In the Adani Group, Hindenburg’s founder, Nathan Anderson, has taken on a goliath. Hindenburg said it researched Mr. Adani’s businesses for two years before publishing its report on Jan. 24. The Adani Group has threatened to sue Hindenburg, which responded by saying that it would welcome a suit in the United States, where it could demand Adani documents as part of legal discovery.
Among Hindenburg’s allegations are that offshore shell companies run by Mr. Adani’s older brother, Vinod Adani, helped the conglomerate manipulate its share prices. The shell companies are also used to launder money from private Adani companies to the publicly listed ones, Hindenburg said, “to maintain the appearance of financial health and solvency.”

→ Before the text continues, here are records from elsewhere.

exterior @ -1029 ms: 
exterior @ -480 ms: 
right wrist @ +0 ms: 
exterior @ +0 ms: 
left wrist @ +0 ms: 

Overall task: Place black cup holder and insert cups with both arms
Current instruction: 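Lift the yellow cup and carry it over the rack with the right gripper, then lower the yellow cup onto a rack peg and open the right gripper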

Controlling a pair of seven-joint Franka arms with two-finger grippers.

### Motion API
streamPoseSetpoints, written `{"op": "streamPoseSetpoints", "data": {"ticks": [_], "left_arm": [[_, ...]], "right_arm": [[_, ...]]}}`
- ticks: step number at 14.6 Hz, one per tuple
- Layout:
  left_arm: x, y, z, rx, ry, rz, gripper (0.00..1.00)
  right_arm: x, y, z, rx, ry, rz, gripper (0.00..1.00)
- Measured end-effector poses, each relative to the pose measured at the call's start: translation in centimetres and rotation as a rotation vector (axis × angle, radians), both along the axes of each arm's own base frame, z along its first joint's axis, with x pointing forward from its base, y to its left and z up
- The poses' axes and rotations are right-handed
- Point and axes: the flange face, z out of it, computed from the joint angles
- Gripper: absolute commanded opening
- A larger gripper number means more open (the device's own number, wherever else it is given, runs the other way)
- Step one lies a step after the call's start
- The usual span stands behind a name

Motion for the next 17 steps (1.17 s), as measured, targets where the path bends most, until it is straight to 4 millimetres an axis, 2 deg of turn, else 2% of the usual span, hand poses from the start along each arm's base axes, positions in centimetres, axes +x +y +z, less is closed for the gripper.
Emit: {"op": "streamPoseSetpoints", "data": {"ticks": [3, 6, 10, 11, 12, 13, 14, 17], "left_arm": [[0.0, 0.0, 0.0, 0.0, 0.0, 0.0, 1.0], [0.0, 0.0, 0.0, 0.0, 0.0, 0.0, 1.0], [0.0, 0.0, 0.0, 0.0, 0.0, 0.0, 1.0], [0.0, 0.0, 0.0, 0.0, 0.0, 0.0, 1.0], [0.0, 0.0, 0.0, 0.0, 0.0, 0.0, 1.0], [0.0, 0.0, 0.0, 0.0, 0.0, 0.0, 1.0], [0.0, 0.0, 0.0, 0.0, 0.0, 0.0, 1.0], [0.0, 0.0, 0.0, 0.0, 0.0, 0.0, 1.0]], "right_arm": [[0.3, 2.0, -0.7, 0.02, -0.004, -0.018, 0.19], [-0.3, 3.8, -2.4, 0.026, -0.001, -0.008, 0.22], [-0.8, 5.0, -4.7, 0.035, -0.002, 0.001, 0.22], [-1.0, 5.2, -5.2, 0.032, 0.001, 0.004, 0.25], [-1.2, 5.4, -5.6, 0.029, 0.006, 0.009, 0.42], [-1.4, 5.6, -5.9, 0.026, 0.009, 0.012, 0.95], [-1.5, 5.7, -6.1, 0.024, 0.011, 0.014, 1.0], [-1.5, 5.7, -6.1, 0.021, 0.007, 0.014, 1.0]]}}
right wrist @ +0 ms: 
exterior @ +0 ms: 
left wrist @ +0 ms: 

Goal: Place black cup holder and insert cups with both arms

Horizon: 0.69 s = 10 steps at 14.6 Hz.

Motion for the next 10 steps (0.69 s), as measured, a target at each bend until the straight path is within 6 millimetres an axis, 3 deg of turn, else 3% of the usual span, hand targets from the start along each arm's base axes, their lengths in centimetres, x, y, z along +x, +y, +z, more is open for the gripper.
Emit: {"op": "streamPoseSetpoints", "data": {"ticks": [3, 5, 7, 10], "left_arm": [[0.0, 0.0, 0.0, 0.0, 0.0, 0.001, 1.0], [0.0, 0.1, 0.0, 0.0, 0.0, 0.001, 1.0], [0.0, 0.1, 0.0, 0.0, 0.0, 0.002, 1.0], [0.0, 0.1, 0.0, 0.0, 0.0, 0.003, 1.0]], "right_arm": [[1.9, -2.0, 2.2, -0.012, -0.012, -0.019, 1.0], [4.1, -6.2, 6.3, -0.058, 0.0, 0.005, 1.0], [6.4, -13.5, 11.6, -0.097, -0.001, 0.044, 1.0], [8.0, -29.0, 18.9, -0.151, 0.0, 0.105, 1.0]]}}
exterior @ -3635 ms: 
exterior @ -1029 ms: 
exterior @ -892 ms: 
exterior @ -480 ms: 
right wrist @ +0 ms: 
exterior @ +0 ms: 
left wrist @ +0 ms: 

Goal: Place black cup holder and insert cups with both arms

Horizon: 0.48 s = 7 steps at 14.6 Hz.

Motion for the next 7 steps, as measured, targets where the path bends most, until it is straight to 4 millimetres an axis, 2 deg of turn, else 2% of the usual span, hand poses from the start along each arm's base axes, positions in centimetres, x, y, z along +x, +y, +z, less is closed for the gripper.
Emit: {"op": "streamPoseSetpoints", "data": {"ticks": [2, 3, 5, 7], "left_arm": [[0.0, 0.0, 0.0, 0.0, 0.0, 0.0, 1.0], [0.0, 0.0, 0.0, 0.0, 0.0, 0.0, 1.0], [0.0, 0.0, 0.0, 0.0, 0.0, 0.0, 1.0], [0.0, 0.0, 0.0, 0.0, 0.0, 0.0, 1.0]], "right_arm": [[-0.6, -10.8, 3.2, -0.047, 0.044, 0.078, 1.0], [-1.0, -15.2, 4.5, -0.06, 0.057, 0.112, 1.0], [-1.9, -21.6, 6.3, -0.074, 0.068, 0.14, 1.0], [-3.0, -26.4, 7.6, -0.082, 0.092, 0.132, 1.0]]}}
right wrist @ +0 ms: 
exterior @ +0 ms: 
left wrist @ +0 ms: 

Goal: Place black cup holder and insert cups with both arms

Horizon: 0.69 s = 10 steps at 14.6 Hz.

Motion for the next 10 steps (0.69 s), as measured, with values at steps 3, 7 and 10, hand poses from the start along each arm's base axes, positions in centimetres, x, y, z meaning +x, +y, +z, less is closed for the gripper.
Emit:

Highlighting what it called “obvious accounting irregularities and sketchy dealings,” Hindenburg said the fact that the listed Adani companies did not have long-serving chief financial officers was a red flag. The short seller also called into question the quality of the independent auditor for two subsidiaries, Adani Enterprises and Adani Gas. Employees of the auditor were “essentially fresh out of school, hardly in a position to scrutinize and hold to account the financials of some of the largest companies in the country.”
Hindenburg went on to say that even if its allegations were ignored, the Adani Group companies were so overvalued that their stocks could fall 85 percent. The group, Hindenburg added, is also overburdened by debt.
The Adani Group has called Hindenburg’s allegations an attack on India and its “growth story and ambition.” Hindenburg has countered by saying, “India’s future is being held back by the Adani Group, which has draped itself in the Indian flag while systematically looting the nation.”
The fight could have geopolitical implications, given the United States’ courting of India as a counterweight to China, as part of a grouping called the Quad that also includes Japan and Australia, Mr. Buckley said. It is unclear how the conflict will be resolved, but one thing is certain, he said: “It is going to be very complicated.”